◆ **Your objective**
From the line containing "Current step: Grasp" down to the line containing "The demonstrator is" in the records below, reproduce every line exactly, ends included, and omit all others.
------------------------------------------------------------
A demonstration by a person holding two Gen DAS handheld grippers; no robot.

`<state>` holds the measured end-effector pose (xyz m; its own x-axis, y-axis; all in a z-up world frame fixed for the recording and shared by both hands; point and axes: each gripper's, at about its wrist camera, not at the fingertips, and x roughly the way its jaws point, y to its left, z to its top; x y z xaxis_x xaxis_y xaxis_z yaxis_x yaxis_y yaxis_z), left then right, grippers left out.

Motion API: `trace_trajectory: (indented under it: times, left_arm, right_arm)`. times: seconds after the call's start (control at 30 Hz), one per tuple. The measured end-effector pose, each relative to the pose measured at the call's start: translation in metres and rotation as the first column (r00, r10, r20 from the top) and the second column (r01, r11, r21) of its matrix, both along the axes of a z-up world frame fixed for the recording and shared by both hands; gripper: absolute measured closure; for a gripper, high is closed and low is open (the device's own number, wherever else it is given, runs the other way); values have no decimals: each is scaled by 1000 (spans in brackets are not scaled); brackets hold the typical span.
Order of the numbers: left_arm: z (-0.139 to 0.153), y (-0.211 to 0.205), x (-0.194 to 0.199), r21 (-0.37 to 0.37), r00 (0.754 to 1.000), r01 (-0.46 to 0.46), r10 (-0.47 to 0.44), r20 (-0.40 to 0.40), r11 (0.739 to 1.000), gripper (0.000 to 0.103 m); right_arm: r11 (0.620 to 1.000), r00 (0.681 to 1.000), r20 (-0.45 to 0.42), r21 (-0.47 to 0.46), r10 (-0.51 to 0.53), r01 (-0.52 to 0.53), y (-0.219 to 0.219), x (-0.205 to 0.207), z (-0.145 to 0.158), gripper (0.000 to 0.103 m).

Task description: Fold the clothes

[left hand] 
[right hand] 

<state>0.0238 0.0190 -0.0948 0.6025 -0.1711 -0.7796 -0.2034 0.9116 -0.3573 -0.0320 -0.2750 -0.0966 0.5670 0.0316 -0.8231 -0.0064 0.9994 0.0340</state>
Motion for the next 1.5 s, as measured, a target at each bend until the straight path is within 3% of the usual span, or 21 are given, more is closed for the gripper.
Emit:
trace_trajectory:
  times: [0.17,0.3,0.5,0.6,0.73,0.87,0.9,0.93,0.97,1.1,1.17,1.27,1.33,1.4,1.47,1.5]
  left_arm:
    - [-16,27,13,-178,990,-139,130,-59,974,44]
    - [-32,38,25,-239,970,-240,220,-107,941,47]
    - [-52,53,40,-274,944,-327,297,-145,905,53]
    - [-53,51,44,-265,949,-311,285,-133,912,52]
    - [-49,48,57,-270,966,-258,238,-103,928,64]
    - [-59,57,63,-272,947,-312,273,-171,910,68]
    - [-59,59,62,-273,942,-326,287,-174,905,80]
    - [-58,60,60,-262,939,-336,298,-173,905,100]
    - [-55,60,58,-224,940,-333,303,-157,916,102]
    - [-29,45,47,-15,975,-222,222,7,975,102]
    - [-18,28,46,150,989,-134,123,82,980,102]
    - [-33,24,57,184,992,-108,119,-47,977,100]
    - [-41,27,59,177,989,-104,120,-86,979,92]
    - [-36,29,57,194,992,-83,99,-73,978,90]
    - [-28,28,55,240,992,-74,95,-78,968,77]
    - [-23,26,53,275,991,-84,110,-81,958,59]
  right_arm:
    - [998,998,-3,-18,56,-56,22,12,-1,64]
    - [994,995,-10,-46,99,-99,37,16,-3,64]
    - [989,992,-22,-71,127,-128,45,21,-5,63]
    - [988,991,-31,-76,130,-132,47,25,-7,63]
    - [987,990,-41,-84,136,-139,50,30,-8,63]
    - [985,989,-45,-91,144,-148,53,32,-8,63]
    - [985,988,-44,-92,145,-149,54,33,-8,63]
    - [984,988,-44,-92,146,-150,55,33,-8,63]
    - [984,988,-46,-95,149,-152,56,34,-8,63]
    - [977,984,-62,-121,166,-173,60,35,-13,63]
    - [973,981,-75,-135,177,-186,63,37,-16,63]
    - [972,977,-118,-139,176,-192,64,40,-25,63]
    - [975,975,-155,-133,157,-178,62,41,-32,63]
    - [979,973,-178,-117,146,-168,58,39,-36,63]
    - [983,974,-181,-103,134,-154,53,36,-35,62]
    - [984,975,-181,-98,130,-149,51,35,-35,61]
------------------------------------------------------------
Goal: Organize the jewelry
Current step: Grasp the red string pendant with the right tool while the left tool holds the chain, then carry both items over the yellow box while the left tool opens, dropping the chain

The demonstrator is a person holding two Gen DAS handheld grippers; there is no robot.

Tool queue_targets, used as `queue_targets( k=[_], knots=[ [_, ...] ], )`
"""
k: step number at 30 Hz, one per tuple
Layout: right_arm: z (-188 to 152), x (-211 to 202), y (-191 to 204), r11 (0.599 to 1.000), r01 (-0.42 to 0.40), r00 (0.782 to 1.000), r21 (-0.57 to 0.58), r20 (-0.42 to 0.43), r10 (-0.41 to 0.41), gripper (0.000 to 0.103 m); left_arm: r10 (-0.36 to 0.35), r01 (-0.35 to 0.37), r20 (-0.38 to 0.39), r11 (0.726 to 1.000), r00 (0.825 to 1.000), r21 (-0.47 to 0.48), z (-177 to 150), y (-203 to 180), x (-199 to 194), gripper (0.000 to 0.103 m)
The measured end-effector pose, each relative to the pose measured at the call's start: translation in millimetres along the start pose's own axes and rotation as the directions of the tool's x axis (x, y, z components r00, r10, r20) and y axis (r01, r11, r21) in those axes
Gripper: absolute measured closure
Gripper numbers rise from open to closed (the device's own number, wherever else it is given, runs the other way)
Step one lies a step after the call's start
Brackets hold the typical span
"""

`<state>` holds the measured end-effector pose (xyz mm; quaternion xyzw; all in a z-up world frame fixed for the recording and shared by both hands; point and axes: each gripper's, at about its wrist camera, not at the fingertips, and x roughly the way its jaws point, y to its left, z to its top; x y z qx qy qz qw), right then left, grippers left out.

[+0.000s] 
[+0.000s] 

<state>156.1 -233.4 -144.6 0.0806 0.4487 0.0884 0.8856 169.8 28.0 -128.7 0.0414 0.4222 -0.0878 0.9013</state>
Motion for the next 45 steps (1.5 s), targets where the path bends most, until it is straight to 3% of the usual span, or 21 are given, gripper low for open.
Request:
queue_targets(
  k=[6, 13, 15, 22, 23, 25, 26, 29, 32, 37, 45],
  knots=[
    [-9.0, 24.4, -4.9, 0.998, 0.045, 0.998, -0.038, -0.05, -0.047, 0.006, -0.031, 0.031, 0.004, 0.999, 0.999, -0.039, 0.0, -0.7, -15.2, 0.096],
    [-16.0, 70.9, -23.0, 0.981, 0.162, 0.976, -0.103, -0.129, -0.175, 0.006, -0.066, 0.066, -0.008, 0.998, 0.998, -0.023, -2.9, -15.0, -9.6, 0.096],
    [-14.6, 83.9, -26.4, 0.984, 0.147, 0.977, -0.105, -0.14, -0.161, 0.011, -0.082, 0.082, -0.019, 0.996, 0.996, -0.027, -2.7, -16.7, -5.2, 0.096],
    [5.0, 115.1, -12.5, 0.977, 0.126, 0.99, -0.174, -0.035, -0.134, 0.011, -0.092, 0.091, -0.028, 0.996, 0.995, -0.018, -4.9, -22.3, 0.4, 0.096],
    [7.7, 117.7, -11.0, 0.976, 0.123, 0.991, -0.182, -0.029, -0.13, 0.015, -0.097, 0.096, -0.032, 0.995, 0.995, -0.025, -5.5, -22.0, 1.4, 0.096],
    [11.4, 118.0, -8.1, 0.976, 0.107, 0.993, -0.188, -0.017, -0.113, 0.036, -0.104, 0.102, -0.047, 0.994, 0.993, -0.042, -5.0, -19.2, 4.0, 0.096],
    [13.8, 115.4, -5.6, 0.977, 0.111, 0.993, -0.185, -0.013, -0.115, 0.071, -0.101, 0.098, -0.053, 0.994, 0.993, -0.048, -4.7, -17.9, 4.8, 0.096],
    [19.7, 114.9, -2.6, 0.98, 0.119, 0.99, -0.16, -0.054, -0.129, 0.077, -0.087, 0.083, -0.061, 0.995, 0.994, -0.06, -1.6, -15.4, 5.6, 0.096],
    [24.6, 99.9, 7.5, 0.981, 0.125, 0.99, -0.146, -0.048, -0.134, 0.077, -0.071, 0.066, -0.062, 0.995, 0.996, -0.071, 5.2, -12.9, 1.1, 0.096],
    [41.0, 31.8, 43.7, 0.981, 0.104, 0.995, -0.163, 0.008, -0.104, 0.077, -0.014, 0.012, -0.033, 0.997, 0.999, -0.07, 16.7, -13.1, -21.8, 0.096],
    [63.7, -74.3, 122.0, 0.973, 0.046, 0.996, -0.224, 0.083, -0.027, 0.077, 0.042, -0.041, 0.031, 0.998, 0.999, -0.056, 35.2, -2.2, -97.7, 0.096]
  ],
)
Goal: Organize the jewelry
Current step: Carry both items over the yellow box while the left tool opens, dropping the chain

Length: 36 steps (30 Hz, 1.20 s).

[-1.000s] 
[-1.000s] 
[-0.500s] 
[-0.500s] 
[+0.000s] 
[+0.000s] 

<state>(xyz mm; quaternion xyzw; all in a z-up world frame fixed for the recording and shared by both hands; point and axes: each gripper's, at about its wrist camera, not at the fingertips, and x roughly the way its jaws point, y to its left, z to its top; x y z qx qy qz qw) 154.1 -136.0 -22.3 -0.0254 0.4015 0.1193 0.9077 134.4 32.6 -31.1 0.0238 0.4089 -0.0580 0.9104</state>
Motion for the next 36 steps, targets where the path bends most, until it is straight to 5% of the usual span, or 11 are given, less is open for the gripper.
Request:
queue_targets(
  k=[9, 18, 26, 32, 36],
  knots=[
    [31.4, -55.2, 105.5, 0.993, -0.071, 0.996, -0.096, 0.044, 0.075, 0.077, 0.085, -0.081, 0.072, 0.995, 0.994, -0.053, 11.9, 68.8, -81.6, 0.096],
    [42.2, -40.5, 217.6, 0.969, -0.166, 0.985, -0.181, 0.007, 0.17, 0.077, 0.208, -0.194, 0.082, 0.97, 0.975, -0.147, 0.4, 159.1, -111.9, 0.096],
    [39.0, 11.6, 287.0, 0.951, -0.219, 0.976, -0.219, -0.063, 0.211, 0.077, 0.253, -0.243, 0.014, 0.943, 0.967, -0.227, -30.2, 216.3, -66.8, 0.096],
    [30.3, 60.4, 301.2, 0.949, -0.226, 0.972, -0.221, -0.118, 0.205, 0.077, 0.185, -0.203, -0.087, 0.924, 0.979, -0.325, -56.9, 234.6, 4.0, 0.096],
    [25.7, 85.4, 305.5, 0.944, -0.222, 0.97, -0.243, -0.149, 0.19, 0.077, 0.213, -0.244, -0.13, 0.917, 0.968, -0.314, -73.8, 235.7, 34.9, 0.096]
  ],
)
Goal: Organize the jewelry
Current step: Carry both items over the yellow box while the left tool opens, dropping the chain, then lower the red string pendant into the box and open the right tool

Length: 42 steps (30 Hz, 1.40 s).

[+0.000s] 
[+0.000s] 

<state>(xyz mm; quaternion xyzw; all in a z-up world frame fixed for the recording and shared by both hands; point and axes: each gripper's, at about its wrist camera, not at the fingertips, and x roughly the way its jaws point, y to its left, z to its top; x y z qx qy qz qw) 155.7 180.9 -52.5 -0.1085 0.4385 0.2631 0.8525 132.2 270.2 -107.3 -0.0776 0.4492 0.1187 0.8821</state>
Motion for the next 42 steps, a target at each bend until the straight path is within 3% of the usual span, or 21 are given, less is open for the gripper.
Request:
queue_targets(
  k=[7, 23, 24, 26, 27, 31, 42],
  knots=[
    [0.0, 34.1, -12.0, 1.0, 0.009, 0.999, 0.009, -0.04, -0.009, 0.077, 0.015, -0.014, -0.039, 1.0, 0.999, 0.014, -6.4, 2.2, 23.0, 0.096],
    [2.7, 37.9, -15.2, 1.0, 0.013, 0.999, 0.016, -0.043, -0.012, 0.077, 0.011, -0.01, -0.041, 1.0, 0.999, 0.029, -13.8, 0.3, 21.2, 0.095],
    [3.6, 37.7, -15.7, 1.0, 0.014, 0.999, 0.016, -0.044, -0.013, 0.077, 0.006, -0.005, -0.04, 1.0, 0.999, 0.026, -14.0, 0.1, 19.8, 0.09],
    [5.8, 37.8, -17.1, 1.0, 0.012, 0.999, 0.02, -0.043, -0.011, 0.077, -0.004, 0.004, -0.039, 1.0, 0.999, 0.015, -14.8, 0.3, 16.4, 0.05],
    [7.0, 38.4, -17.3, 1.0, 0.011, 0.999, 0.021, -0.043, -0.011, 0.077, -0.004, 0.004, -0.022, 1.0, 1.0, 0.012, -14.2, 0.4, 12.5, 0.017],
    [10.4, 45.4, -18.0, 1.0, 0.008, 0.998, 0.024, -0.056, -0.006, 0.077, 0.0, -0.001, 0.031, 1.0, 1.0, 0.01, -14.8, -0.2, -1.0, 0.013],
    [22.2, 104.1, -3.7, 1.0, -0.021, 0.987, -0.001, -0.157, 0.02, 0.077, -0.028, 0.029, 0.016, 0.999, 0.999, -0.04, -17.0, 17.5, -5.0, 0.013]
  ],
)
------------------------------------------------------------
◆ **Solved problem**
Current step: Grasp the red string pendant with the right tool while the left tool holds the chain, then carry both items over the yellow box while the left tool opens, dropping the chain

The demonstrator is a person holding two Gen DAS handheld grippers; there is no robot.

The output above is complete.